Problem to work on:
Which lines in the data below contain the string "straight"? Show each one.

Start of Input data

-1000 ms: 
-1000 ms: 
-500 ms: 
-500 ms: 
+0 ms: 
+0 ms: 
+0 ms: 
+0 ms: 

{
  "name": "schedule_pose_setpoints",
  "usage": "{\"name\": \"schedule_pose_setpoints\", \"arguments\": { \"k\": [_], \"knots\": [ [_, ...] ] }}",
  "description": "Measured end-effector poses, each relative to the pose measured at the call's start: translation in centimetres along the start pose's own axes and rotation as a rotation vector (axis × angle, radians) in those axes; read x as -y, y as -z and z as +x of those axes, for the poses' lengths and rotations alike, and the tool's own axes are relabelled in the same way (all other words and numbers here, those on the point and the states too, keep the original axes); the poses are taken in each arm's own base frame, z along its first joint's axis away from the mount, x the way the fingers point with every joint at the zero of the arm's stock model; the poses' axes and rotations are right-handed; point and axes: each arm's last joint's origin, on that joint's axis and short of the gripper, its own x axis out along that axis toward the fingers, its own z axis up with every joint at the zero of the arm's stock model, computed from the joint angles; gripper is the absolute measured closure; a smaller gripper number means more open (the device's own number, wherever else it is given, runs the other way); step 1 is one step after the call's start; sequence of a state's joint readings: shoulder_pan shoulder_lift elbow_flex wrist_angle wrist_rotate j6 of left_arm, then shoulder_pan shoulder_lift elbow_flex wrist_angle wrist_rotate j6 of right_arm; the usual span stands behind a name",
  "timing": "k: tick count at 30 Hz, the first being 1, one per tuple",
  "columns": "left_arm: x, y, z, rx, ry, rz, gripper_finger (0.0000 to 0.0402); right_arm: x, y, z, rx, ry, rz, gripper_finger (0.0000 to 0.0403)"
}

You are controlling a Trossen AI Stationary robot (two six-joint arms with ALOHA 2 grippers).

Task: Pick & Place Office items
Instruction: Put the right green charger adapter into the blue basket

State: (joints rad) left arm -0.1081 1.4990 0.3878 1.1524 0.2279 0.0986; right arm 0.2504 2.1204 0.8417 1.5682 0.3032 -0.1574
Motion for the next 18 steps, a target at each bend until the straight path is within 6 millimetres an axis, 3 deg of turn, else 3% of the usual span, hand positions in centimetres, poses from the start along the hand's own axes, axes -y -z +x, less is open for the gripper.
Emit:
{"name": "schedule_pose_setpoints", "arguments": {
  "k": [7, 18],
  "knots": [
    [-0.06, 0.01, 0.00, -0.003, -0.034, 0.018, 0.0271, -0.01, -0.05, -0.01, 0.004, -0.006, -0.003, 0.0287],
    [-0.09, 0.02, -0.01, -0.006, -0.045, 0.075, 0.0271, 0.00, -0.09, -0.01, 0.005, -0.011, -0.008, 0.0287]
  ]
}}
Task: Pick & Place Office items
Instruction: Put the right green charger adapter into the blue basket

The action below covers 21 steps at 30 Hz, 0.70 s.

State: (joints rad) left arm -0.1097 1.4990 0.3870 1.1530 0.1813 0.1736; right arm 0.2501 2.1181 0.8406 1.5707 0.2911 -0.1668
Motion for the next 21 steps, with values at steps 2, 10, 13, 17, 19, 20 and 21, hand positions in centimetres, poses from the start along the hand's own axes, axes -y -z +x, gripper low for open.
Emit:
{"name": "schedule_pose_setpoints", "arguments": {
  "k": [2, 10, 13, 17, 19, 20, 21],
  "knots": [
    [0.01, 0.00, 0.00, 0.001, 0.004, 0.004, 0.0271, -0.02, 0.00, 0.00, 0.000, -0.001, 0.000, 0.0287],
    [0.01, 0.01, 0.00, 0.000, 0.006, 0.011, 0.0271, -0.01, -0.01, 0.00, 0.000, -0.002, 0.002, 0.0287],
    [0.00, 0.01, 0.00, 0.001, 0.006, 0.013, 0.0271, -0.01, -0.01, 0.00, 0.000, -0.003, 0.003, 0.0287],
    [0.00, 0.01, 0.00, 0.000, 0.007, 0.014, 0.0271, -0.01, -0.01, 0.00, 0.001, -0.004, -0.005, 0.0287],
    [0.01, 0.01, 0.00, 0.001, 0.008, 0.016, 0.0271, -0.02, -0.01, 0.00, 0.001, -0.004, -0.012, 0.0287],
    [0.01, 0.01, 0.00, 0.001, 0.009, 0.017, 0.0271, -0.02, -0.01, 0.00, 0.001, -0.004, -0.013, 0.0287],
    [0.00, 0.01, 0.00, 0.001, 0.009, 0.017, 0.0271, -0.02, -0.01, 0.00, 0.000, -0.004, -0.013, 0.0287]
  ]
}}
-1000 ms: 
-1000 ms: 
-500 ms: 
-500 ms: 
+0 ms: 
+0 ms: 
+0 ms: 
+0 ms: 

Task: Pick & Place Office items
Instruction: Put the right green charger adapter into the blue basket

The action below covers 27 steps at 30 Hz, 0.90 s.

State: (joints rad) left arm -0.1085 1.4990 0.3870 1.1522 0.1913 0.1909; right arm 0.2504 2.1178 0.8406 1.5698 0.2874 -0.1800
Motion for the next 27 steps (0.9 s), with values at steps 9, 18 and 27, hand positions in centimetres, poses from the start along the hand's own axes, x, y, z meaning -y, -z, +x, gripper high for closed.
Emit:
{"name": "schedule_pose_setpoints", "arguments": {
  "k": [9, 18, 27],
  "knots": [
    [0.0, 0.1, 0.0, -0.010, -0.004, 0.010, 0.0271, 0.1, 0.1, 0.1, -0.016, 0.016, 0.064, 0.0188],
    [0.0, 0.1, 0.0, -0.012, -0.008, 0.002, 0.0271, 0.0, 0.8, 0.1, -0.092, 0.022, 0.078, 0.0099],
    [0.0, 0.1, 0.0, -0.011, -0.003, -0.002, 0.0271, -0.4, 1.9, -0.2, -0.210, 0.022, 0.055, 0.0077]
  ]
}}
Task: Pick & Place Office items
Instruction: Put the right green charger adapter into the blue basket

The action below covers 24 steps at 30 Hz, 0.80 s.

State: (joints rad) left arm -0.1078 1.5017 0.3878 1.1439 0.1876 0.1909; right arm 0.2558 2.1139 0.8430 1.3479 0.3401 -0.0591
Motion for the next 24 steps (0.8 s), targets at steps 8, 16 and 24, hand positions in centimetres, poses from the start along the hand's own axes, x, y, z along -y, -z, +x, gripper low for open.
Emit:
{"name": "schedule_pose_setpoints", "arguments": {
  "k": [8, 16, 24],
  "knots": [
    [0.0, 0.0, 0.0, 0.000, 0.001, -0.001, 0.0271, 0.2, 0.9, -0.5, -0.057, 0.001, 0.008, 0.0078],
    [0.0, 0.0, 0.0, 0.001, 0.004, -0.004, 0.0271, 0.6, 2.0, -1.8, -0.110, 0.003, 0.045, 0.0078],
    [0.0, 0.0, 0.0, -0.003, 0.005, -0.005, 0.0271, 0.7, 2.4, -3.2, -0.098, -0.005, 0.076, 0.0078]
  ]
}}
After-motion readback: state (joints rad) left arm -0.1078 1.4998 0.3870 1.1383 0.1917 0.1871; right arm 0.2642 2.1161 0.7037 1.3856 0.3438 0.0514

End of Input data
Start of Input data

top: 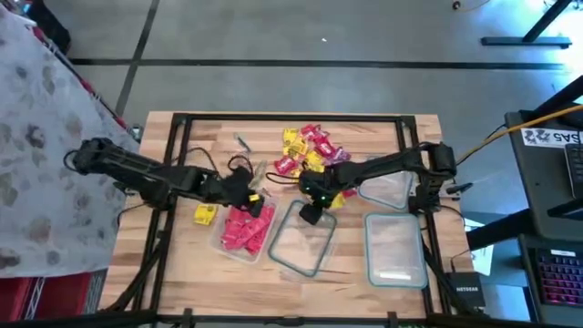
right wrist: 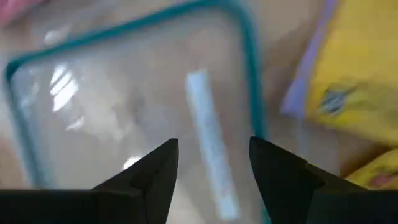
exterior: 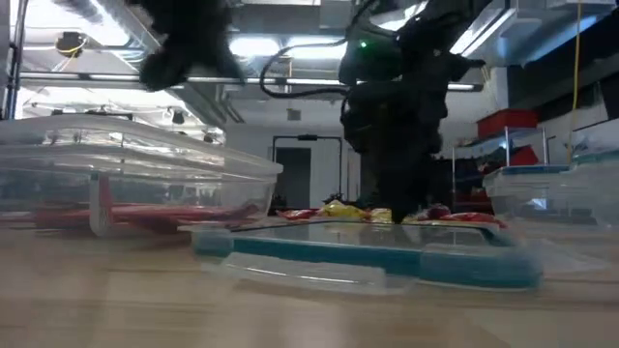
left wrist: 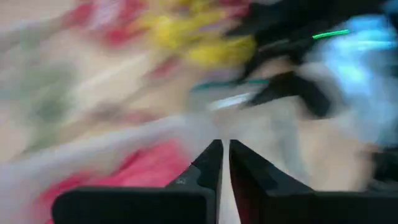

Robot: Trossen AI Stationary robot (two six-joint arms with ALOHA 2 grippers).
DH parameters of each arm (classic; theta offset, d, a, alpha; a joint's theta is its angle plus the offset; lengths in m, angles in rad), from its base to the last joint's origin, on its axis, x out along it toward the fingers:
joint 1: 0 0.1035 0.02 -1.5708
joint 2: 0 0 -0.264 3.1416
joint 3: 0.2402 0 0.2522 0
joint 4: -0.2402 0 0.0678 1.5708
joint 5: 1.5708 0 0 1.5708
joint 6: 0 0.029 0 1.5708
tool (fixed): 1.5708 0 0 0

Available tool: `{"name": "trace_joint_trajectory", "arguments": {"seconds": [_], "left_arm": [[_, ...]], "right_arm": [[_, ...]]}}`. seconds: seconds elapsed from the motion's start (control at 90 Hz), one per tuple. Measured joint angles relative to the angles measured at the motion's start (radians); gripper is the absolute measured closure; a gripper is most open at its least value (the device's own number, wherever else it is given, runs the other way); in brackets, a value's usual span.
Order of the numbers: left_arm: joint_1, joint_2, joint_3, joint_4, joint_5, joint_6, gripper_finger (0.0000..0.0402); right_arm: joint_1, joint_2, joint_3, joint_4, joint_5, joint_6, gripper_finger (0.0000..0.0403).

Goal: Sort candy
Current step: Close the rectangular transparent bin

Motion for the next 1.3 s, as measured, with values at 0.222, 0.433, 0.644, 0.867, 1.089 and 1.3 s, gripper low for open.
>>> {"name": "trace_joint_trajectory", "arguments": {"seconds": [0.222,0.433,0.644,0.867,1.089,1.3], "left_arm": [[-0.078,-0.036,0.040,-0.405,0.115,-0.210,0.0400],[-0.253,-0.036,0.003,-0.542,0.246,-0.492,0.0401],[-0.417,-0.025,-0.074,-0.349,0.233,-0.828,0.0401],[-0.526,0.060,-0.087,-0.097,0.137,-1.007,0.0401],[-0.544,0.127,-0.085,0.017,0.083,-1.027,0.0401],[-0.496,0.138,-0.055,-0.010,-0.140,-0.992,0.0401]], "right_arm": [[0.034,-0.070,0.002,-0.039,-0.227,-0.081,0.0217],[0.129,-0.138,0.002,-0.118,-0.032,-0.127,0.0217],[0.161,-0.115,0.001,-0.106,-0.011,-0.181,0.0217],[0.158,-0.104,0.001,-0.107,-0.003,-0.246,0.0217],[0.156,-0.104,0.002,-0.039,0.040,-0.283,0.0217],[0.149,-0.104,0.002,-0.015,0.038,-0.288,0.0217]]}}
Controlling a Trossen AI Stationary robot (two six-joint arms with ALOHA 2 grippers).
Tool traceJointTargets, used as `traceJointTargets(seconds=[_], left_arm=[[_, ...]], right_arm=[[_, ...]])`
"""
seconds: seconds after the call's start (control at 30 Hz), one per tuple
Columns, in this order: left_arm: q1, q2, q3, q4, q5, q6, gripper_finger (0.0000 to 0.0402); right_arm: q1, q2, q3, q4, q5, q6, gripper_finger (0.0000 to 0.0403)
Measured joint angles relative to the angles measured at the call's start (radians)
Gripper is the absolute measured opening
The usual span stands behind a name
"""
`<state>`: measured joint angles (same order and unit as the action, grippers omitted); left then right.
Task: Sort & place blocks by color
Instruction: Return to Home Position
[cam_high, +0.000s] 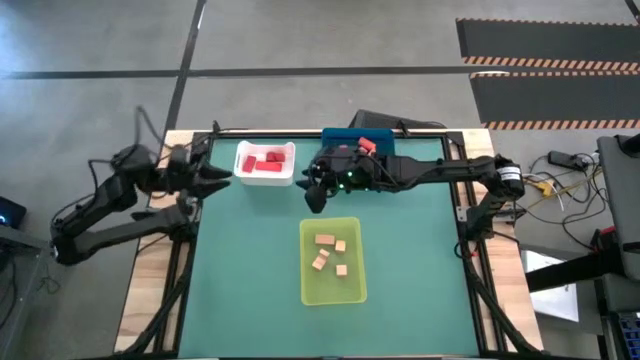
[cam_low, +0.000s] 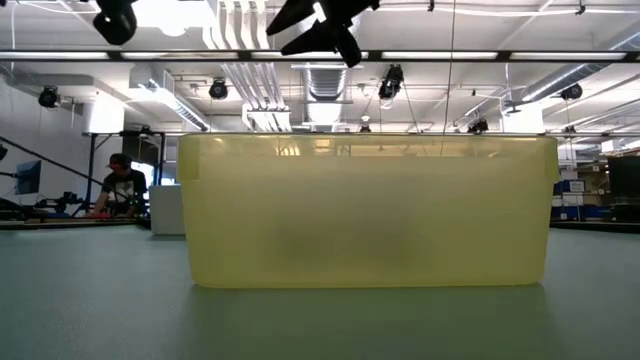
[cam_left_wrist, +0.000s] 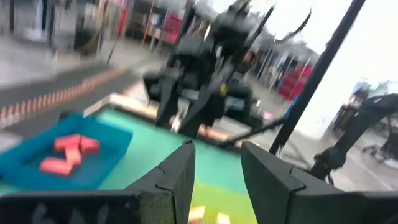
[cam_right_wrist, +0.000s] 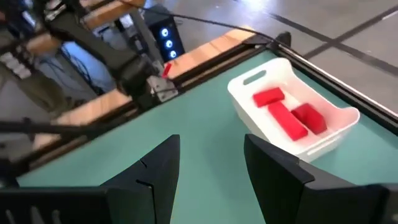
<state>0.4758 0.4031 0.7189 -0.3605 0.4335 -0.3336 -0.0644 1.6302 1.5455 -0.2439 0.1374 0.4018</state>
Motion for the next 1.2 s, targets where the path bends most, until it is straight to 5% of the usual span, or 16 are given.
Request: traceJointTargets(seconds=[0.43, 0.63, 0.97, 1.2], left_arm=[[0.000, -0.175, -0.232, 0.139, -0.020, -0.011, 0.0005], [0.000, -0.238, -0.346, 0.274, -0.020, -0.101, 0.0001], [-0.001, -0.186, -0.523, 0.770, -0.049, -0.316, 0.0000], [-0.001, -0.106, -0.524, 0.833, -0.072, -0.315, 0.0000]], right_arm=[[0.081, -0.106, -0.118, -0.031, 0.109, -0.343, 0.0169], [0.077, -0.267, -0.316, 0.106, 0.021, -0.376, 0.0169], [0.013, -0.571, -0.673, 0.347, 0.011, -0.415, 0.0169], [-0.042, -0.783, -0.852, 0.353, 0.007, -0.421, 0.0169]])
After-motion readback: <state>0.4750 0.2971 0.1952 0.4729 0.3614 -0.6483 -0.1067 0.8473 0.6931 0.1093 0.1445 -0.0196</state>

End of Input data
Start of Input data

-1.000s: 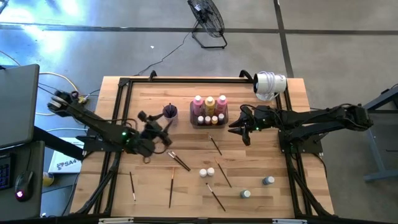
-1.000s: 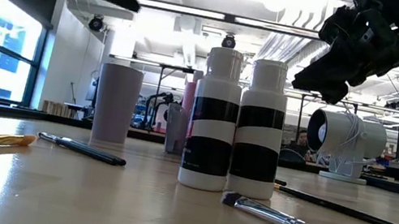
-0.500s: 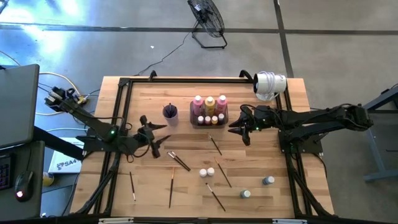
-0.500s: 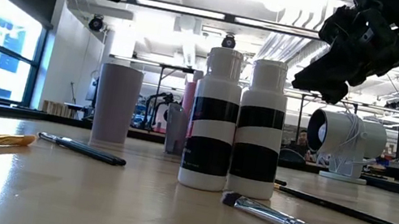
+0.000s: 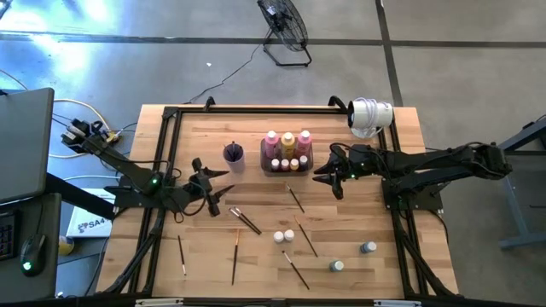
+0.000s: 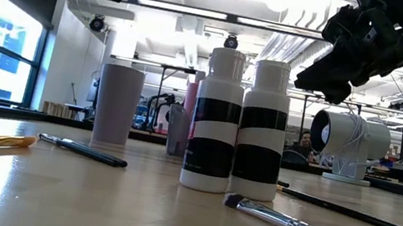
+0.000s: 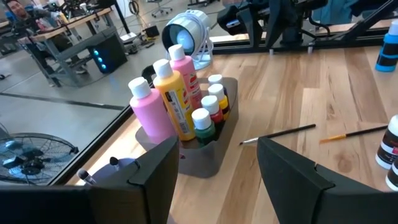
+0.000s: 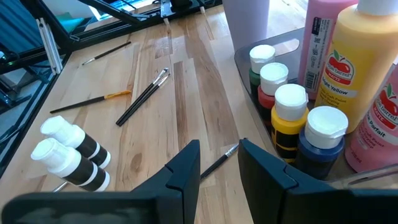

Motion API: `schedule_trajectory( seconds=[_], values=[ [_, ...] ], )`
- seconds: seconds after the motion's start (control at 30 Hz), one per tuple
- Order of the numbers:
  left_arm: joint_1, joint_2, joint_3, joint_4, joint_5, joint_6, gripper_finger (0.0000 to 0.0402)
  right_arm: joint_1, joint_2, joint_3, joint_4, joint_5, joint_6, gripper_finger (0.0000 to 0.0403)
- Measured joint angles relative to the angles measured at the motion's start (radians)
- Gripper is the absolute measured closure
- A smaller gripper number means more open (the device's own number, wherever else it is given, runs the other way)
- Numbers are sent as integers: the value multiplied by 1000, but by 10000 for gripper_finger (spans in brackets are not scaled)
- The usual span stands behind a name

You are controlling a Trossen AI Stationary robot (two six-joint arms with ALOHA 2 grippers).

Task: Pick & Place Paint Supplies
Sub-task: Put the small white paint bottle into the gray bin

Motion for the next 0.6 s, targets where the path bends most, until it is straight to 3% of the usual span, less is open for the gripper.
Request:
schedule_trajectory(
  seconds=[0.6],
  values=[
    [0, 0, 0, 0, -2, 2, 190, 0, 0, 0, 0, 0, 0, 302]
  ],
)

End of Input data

Written response:
Motion for the next 18 steps, a target at each bend until the straight path is within 6 millimetres an axis, 3 deg of turn, else 3% of the usual span, hand positions in centimetres, poses from the start along the hand's own axes, axes -y -z +x, less is open for the gripper.
Motion for the next 1.2 s, targets where the path bends most, until it is straight to 5% of the usual span, or 16 are given.
Motion for the next 0.6 s, targets where the path bends most, until it is straight to 3% of the usual span, less is open for the gripper.

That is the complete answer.